Exercise requirements:
Because the images are not wanted, restate every line below word for word without them.

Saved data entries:
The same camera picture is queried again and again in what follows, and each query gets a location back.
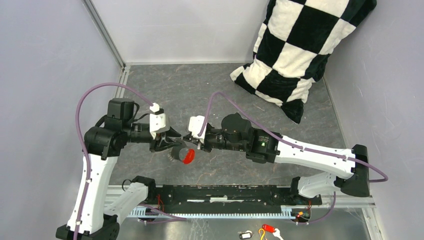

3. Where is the white slotted cable duct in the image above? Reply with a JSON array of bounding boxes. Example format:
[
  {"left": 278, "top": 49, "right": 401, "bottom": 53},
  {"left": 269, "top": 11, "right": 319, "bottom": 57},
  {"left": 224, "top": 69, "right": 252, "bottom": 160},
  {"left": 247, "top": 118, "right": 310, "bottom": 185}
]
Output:
[{"left": 127, "top": 206, "right": 295, "bottom": 220}]

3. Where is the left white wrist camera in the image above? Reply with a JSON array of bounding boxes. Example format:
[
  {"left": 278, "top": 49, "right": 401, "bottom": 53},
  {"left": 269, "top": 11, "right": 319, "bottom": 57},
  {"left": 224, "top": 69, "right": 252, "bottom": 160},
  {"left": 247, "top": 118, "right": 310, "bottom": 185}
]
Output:
[{"left": 149, "top": 103, "right": 171, "bottom": 139}]

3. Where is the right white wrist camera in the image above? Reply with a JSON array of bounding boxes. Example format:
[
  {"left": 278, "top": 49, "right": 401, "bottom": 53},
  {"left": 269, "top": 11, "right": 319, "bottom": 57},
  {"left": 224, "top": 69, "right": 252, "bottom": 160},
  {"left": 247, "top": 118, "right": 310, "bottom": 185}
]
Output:
[{"left": 187, "top": 115, "right": 206, "bottom": 144}]

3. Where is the red key tag bottom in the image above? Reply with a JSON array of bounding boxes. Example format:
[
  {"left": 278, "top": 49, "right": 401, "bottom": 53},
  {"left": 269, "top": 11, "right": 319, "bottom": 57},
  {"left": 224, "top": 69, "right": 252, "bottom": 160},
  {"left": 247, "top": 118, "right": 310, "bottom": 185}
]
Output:
[{"left": 261, "top": 224, "right": 276, "bottom": 233}]

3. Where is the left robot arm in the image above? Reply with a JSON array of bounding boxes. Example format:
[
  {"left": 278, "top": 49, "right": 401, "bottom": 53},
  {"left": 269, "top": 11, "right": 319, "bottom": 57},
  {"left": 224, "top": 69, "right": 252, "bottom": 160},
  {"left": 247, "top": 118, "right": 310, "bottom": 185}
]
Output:
[{"left": 55, "top": 98, "right": 181, "bottom": 240}]

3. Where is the red key tag with keyring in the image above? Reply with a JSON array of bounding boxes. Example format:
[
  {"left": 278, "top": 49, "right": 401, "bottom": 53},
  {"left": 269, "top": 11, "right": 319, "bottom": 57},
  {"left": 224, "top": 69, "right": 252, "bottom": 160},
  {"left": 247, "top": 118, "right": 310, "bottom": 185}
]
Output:
[{"left": 182, "top": 148, "right": 196, "bottom": 165}]

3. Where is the black white checkered blanket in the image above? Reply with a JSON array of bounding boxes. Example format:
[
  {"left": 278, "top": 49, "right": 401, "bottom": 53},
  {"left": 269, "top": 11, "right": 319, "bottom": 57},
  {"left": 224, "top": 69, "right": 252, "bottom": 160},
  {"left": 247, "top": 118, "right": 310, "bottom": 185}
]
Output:
[{"left": 230, "top": 0, "right": 377, "bottom": 124}]

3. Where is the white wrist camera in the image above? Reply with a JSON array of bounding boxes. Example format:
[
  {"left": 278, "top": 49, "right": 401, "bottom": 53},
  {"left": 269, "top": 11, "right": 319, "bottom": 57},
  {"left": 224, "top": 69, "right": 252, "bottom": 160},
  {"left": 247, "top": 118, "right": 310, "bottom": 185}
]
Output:
[
  {"left": 149, "top": 103, "right": 171, "bottom": 139},
  {"left": 187, "top": 115, "right": 206, "bottom": 144}
]

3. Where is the yellow carabiner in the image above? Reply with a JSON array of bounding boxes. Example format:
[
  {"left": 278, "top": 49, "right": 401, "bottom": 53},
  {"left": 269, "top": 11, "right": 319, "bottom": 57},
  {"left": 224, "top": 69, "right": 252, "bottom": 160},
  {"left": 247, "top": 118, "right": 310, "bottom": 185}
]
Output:
[{"left": 258, "top": 228, "right": 267, "bottom": 240}]

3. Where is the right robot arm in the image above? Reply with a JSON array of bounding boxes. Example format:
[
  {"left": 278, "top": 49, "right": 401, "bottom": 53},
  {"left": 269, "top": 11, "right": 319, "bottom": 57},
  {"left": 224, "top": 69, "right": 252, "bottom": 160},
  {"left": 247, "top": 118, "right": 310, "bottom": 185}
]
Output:
[{"left": 183, "top": 113, "right": 370, "bottom": 204}]

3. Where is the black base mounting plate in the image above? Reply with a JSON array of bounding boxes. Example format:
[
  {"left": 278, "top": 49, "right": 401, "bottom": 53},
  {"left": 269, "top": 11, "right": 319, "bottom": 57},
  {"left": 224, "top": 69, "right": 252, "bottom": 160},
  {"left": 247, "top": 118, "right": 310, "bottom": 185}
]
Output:
[{"left": 143, "top": 185, "right": 323, "bottom": 214}]

Result for this exercise:
The same camera picture is queried again and again in what follows, and each query gets a location back.

3. Where is the white slotted cable duct in the image above? Reply with a JSON array of bounding boxes. Example format:
[
  {"left": 278, "top": 49, "right": 401, "bottom": 53},
  {"left": 269, "top": 11, "right": 319, "bottom": 57},
  {"left": 224, "top": 69, "right": 252, "bottom": 160},
  {"left": 247, "top": 118, "right": 310, "bottom": 185}
]
Output:
[{"left": 127, "top": 206, "right": 295, "bottom": 220}]

3. Where is the left white wrist camera in the image above? Reply with a JSON array of bounding boxes. Example format:
[
  {"left": 278, "top": 49, "right": 401, "bottom": 53},
  {"left": 269, "top": 11, "right": 319, "bottom": 57},
  {"left": 224, "top": 69, "right": 252, "bottom": 160},
  {"left": 247, "top": 118, "right": 310, "bottom": 185}
]
Output:
[{"left": 149, "top": 103, "right": 171, "bottom": 139}]

3. Where is the right white wrist camera in the image above? Reply with a JSON array of bounding boxes. Example format:
[
  {"left": 278, "top": 49, "right": 401, "bottom": 53},
  {"left": 269, "top": 11, "right": 319, "bottom": 57},
  {"left": 224, "top": 69, "right": 252, "bottom": 160},
  {"left": 247, "top": 118, "right": 310, "bottom": 185}
]
Output:
[{"left": 187, "top": 115, "right": 206, "bottom": 144}]

3. Where is the red key tag bottom in the image above? Reply with a JSON array of bounding boxes. Example format:
[
  {"left": 278, "top": 49, "right": 401, "bottom": 53},
  {"left": 269, "top": 11, "right": 319, "bottom": 57},
  {"left": 224, "top": 69, "right": 252, "bottom": 160},
  {"left": 247, "top": 118, "right": 310, "bottom": 185}
]
Output:
[{"left": 261, "top": 224, "right": 276, "bottom": 233}]

3. Where is the left robot arm in the image above? Reply with a JSON array of bounding boxes. Example format:
[
  {"left": 278, "top": 49, "right": 401, "bottom": 53},
  {"left": 269, "top": 11, "right": 319, "bottom": 57},
  {"left": 224, "top": 69, "right": 252, "bottom": 160},
  {"left": 247, "top": 118, "right": 310, "bottom": 185}
]
Output:
[{"left": 55, "top": 98, "right": 181, "bottom": 240}]

3. Where is the red key tag with keyring in the image above? Reply with a JSON array of bounding boxes. Example format:
[
  {"left": 278, "top": 49, "right": 401, "bottom": 53},
  {"left": 269, "top": 11, "right": 319, "bottom": 57},
  {"left": 224, "top": 69, "right": 252, "bottom": 160},
  {"left": 247, "top": 118, "right": 310, "bottom": 185}
]
Output:
[{"left": 182, "top": 148, "right": 196, "bottom": 165}]

3. Where is the black white checkered blanket in the image above? Reply with a JSON array of bounding boxes. Example format:
[
  {"left": 278, "top": 49, "right": 401, "bottom": 53},
  {"left": 269, "top": 11, "right": 319, "bottom": 57},
  {"left": 224, "top": 69, "right": 252, "bottom": 160},
  {"left": 247, "top": 118, "right": 310, "bottom": 185}
]
Output:
[{"left": 230, "top": 0, "right": 377, "bottom": 124}]

3. Where is the white wrist camera in the image above? Reply with a JSON array of bounding boxes. Example format:
[
  {"left": 278, "top": 49, "right": 401, "bottom": 53},
  {"left": 269, "top": 11, "right": 319, "bottom": 57},
  {"left": 224, "top": 69, "right": 252, "bottom": 160},
  {"left": 247, "top": 118, "right": 310, "bottom": 185}
]
Output:
[
  {"left": 149, "top": 103, "right": 171, "bottom": 139},
  {"left": 187, "top": 115, "right": 206, "bottom": 144}
]

3. Where is the yellow carabiner in the image above? Reply with a JSON array of bounding boxes. Example format:
[
  {"left": 278, "top": 49, "right": 401, "bottom": 53},
  {"left": 269, "top": 11, "right": 319, "bottom": 57},
  {"left": 224, "top": 69, "right": 252, "bottom": 160},
  {"left": 247, "top": 118, "right": 310, "bottom": 185}
]
Output:
[{"left": 258, "top": 228, "right": 267, "bottom": 240}]

3. Where is the right robot arm in the image above? Reply with a JSON array of bounding boxes. Example format:
[
  {"left": 278, "top": 49, "right": 401, "bottom": 53},
  {"left": 269, "top": 11, "right": 319, "bottom": 57},
  {"left": 224, "top": 69, "right": 252, "bottom": 160},
  {"left": 247, "top": 118, "right": 310, "bottom": 185}
]
Output:
[{"left": 183, "top": 113, "right": 370, "bottom": 204}]

3. Where is the black base mounting plate in the image above? Reply with a JSON array of bounding boxes. Example format:
[
  {"left": 278, "top": 49, "right": 401, "bottom": 53},
  {"left": 269, "top": 11, "right": 319, "bottom": 57},
  {"left": 224, "top": 69, "right": 252, "bottom": 160},
  {"left": 247, "top": 118, "right": 310, "bottom": 185}
]
Output:
[{"left": 143, "top": 185, "right": 323, "bottom": 214}]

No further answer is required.